20. El emperador se quitó la ropa que llevaba puesta y los dos granujas
comenzaron a vestirlo, prenda a prenda, con el traje que nadie veía.
Y cuando los cortesanos supusieron que su emperador estaba vestido con
el traje nuevo, se deshicieron en elogios, para que no quedara duda alguna
de que veían el traje.
Entretanto el emperador se miraba de un lado y de otro en un espejo que
le habían acercado los falsos sastres.
—¿Verdad que me sienta admirablemente? —preguntó antes de dirigirse
hacia la puerta para encabezar el desfile.
21. Y aún se dio una vuelta más ante el espejo para hacerles creer a sus
cortesanos que él veía perfectamente el traje y admiraba su fino acabado.

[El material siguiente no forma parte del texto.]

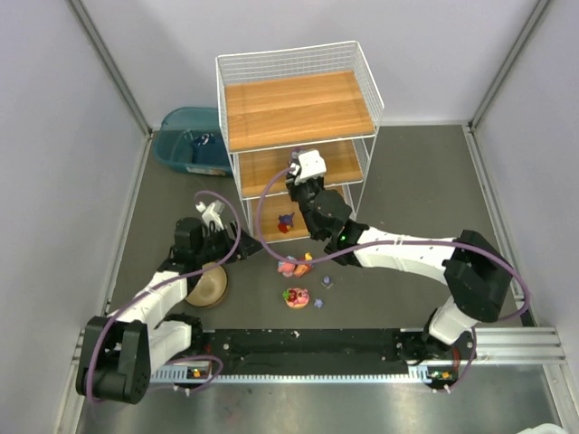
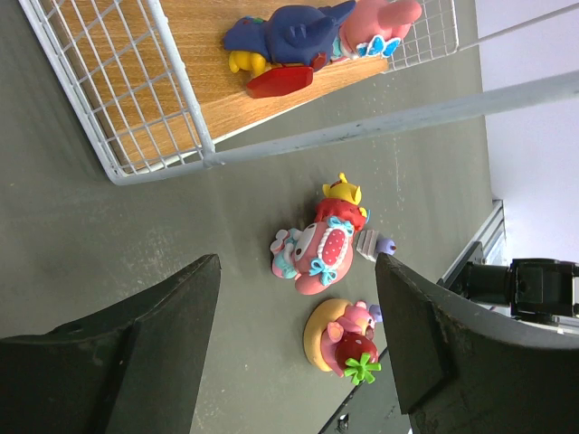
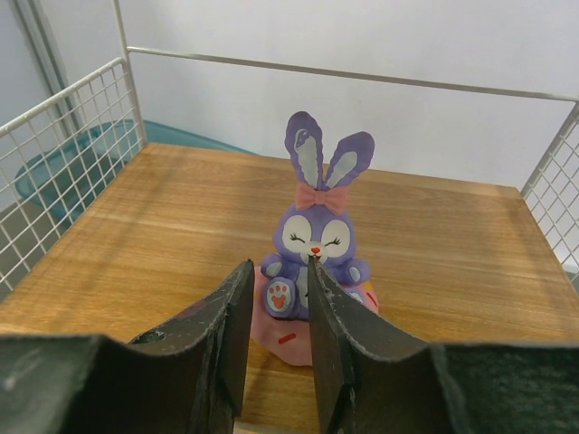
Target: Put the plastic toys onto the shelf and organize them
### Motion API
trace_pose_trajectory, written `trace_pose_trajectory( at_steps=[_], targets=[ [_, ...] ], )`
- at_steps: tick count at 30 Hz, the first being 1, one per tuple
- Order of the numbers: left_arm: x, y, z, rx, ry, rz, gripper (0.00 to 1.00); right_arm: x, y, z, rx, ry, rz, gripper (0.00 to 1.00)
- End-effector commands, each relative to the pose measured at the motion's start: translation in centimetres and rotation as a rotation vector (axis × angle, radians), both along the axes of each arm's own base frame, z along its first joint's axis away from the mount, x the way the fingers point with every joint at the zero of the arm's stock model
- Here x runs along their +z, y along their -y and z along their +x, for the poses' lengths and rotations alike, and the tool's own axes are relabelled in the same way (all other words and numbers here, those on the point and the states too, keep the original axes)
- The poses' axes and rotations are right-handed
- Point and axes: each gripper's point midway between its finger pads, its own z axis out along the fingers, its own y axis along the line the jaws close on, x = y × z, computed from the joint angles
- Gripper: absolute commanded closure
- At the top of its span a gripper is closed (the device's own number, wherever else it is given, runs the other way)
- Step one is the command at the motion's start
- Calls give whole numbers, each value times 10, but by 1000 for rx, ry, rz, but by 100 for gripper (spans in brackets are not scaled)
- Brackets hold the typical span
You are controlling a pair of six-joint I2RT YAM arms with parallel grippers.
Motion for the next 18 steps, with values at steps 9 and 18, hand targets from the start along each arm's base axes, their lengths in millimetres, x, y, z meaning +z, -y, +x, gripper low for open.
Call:
trace_pose_trajectory(
  at_steps=[9,18],
  targets=[
    [16,3,7,-18,82,-14,25,-25,-8,-22,122,-52,-53,69],
    [17,3,7,-18,81,-16,25,-25,-9,-24,134,-37,-89,68]
  ],
)
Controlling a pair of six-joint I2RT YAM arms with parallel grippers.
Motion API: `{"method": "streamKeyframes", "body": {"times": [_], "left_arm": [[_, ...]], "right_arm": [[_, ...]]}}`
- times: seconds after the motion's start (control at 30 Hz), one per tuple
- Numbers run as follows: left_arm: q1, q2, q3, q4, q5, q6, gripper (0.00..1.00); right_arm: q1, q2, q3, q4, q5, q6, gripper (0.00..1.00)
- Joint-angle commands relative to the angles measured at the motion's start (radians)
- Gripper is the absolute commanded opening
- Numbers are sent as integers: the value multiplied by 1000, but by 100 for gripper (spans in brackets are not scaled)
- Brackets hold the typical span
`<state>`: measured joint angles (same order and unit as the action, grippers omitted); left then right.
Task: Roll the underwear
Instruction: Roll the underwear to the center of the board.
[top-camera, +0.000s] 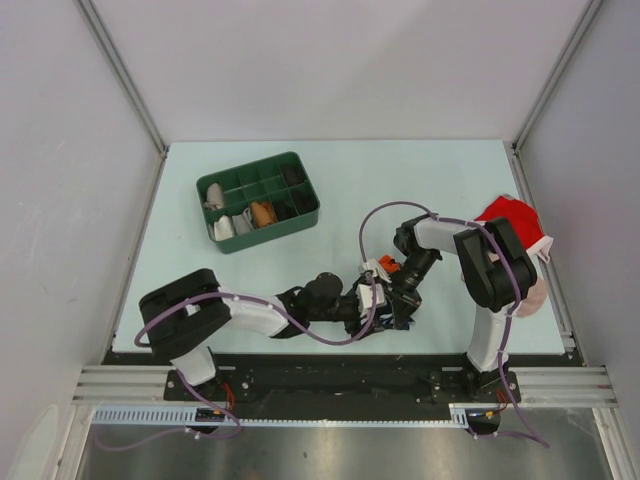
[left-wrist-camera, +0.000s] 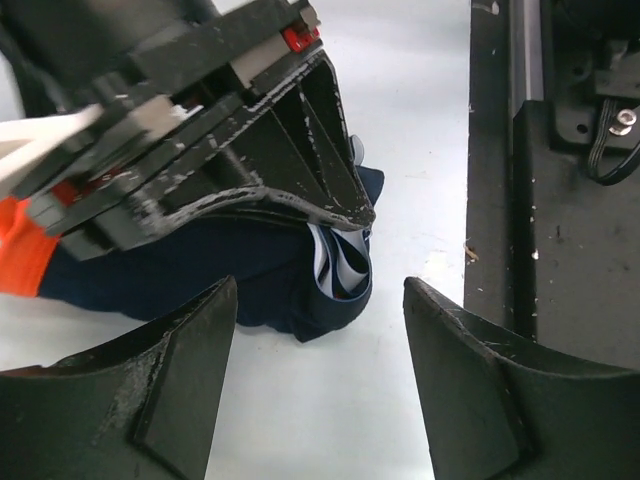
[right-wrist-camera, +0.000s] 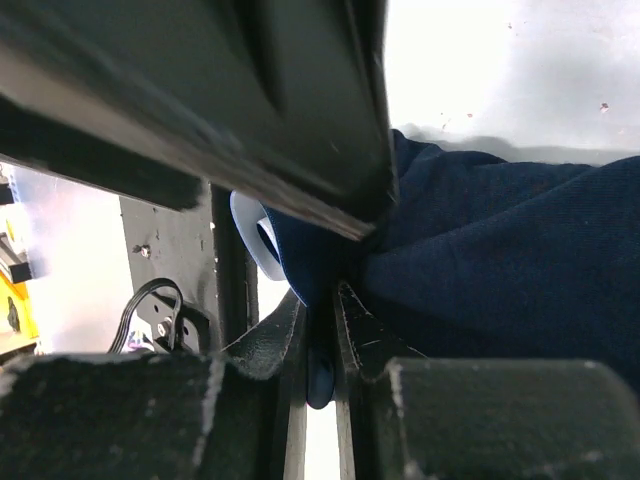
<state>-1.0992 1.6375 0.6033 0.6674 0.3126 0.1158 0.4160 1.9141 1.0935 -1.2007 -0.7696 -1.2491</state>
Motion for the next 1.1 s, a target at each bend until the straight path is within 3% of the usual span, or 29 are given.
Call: {"method": "streamKeyframes", "body": {"times": [0.0, 0.2, 0.33, 0.47, 0.53, 0.67, 0.77, 0.87, 1.0, 1.07], "left_arm": [[-24, 38, 62, -25, 6, 76, 72], [-47, 106, 122, -86, -4, 87, 66], [-48, 166, 196, -166, -20, 79, 53], [-45, 203, 269, -258, -14, 65, 11], [-37, 208, 273, -269, -1, 42, 1], [-11, 208, 266, -285, 42, -22, 0], [33, 225, 276, -295, 135, -96, 0], [87, 254, 263, -252, 219, -178, 0], [165, 317, 292, -259, 322, -267, 0], [194, 349, 334, -294, 376, -338, 0]], "right_arm": [[-8, 11, 11, -30, -13, 10, 15], [-11, 13, 11, -22, -16, 10, 15], [-16, 3, 11, -20, -19, 16, 16], [-28, -19, 11, -16, -26, 23, 20], [-48, -33, 11, -13, -37, 27, 23], [-98, -102, 11, 13, -60, 37, 33], [-158, -174, 12, 42, -69, 56, 45], [-212, -236, 11, 90, -60, 83, 50], [-301, -293, 9, 93, -42, 54, 50], [-313, -352, 6, 37, -65, -48, 50]]}}
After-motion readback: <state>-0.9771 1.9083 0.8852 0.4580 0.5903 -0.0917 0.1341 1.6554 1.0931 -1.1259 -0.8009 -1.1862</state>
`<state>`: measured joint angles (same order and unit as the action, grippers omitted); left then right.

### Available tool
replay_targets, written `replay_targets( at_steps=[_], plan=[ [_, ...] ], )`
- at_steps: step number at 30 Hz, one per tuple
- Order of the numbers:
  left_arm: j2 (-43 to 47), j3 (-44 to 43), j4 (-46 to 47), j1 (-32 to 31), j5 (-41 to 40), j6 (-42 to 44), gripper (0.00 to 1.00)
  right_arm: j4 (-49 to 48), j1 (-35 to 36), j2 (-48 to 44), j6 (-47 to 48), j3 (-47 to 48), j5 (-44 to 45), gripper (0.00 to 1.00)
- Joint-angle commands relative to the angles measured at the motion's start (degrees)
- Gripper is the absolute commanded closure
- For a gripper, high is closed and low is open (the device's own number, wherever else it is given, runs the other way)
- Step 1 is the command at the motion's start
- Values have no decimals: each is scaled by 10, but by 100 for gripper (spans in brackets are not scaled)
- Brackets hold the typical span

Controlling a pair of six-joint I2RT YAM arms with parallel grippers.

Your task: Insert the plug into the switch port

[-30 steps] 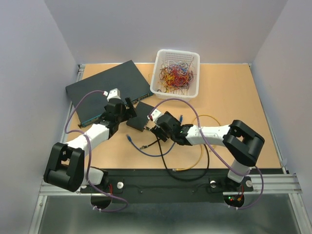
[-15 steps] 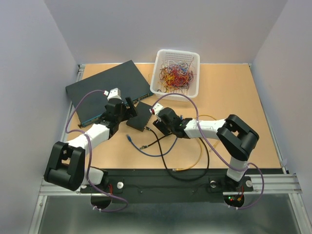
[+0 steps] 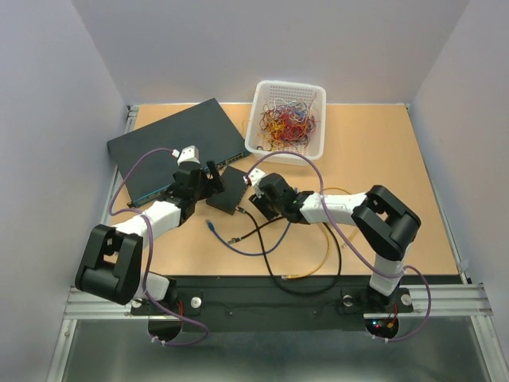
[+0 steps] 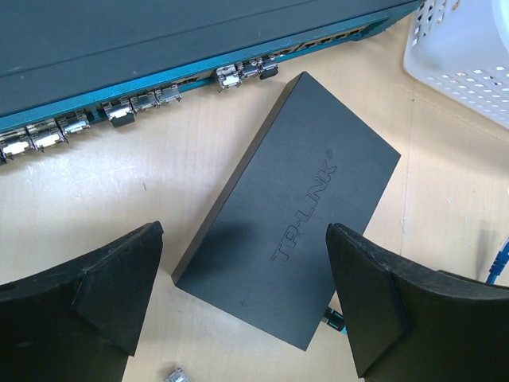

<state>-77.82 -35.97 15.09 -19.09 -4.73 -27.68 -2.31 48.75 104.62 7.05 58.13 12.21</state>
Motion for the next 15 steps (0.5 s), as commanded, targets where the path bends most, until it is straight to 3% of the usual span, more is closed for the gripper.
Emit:
replay_targets(
  at_steps=[1,9,15],
  plan=[
    [9,8,20,3,1,11,5,17,-4,24,-11,1,-21,50],
    [13,14,25,3,5,10,5,20,-6,30,-23,-9,-18,68],
    [23,21,28,3,8,9,5,21,-9,30,-46,-6,-27,98]
  ],
)
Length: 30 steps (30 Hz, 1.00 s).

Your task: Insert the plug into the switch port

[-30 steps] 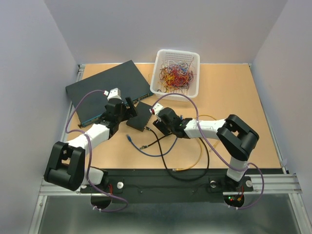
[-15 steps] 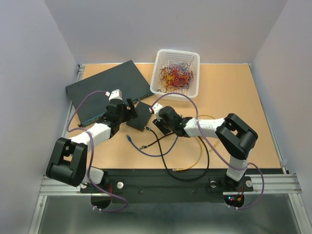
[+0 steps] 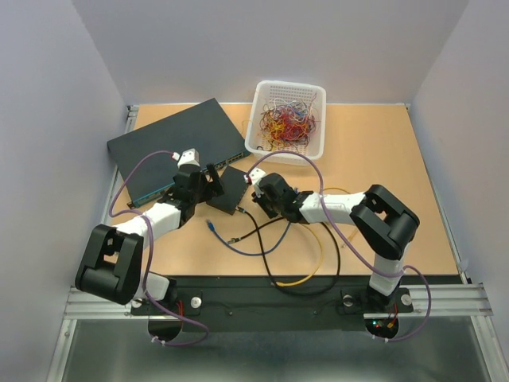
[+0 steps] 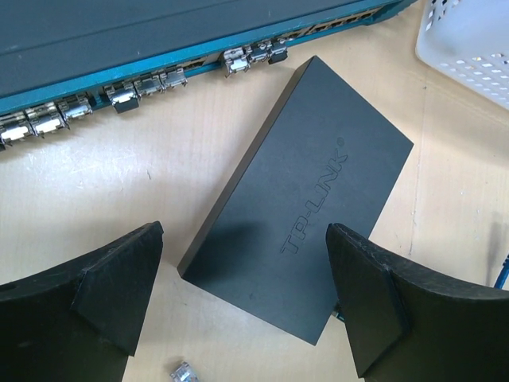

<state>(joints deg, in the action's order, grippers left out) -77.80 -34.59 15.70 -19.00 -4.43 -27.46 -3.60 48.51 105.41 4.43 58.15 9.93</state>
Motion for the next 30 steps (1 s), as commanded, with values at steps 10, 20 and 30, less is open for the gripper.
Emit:
replay_targets(
  at_steps=[10,20,30],
  plan=[
    [36,21,36,2,22,6,5,34,-7,-17,-35,-11,-29,99],
    [117,65,152,-2,183,-21,15,2,-7,-142,-43,-46,-96,100],
    [166,68,204,-88,234,-85,18,-54,-7,-285,-101,-92,-178,100]
  ],
)
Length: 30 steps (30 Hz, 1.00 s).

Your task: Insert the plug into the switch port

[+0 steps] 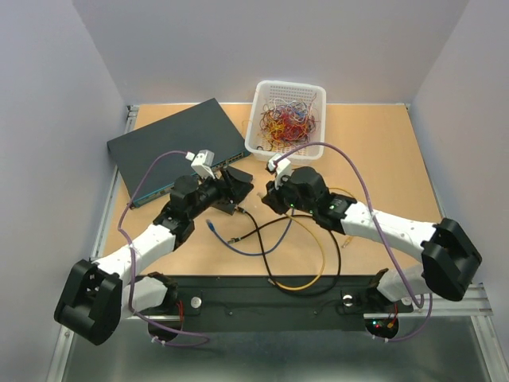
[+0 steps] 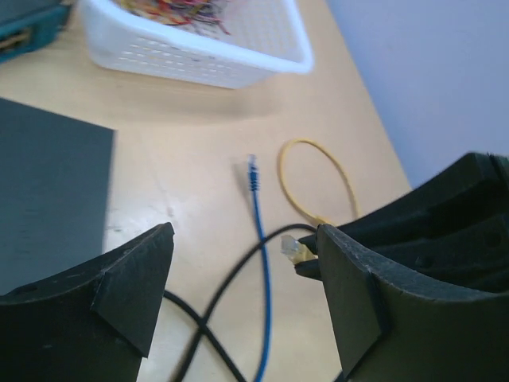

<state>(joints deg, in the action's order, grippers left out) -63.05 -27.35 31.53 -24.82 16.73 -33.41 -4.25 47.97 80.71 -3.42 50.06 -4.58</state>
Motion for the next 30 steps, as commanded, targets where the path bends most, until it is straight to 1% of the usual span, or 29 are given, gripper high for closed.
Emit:
replay_targets(
  at_steps=[1,5,9,10,15,16,18,20,21,24,25,27,29,30],
  plan=[
    [18,-4,47,-49,14,-31,18,-49,-2,-43,-24,-15,-32,100],
    [4,0,64,-98,-6,-40,21,-48,-2,-66,-29,-20,-37,100],
    [-12,4,79,-121,-29,-52,23,-52,-2,-78,-33,-25,-44,100],
    [-17,5,84,-124,-32,-54,27,-51,-1,-78,-36,-27,-47,99],
    [-37,0,107,-133,-36,-63,36,-52,-2,-97,-41,-36,-53,100],
    [-47,-2,108,-134,-35,-62,41,-55,-2,-100,-45,-37,-53,99],
    [-56,-9,111,-138,-32,-63,46,-58,-2,-110,-48,-42,-54,99],
    [-66,-10,117,-142,-32,-65,53,-62,-1,-118,-52,-44,-55,99],
    [-71,-11,119,-144,-32,-66,62,-65,-2,-118,-54,-45,-57,100],
    [-73,-10,125,-148,-31,-71,75,-66,-2,-119,-55,-47,-58,100],
    [-72,-11,125,-148,-33,-71,87,-67,-1,-119,-56,-48,-59,100],
    [-70,-11,125,-150,-34,-75,100,-69,-2,-120,-57,-50,-61,100],
    [-66,-10,125,-150,-33,-76,100,-69,-1,-123,-57,-49,-53,99],
    [-64,-11,122,-150,-32,-80,100,-68,-1,-127,-57,-49,-41,93]
  ],
)
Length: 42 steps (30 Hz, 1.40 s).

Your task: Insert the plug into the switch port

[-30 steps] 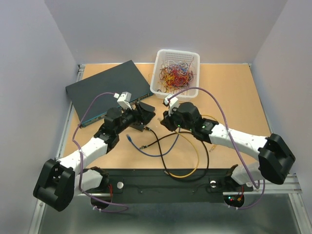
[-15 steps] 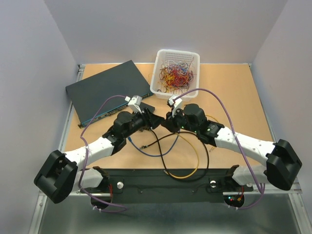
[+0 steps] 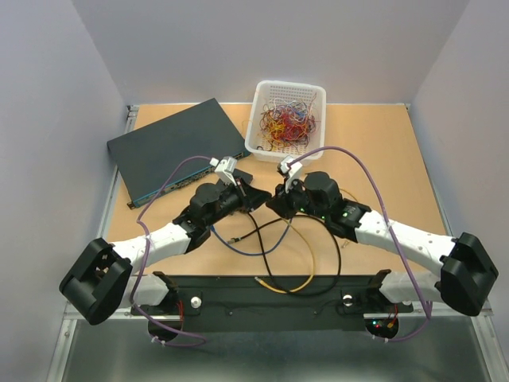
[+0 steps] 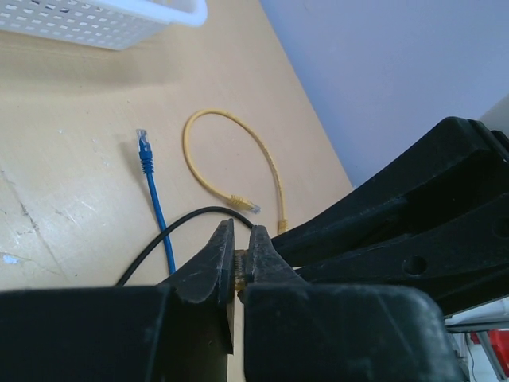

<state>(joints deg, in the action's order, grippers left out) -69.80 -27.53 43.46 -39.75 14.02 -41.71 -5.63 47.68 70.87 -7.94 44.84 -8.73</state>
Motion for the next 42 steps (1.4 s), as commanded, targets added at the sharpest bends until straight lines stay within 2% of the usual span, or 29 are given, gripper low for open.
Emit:
replay_targets(
  at_steps=[1,2,4,6,8,11,13,19,42],
  plan=[
    [8,-11,-2,-2,-4,1,100,-48,1,-35,-8,5,30,66],
    [10,-17,-11,-1,-7,-1,100,-44,1,-55,-3,6,45,50],
    [17,-25,-41,-1,-9,-6,100,-29,1,-80,10,7,75,26],
    [25,-36,-71,-1,-15,-13,100,-19,1,-119,19,9,104,19],
    [31,-46,-90,-1,-22,-15,100,-4,0,-139,29,9,108,20],
    [40,-56,-116,-1,-21,-25,100,15,1,-151,32,7,108,27],
    [44,-60,-122,-1,-18,-32,100,21,1,-139,28,6,94,34],
    [48,-67,-140,-1,-29,-41,100,30,1,-77,19,2,44,43],
    [35,-75,-141,-2,-23,-52,100,11,11,4,7,27,13,46]
  ],
)
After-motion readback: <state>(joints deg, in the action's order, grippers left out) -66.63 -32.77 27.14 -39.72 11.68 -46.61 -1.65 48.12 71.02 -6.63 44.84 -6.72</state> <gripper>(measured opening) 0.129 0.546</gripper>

22. Mientras el emperador comenzaba a descender la escalinata de palacio,
los chambelanes que habían de sostenerle el manto se inclinaron hasta el
suelo; luego aparentaron que sostenían algo entre las manos, porque no
querían exponerse a que el pueblo creyera que no veían nada.
23. Se inició el desfile, y todos los habitantes de la ciudad que asistían a su
paso exclamaban:
—¡Qué traje tan hermoso viste nuestro emperador! ¡Qué bien le sienta!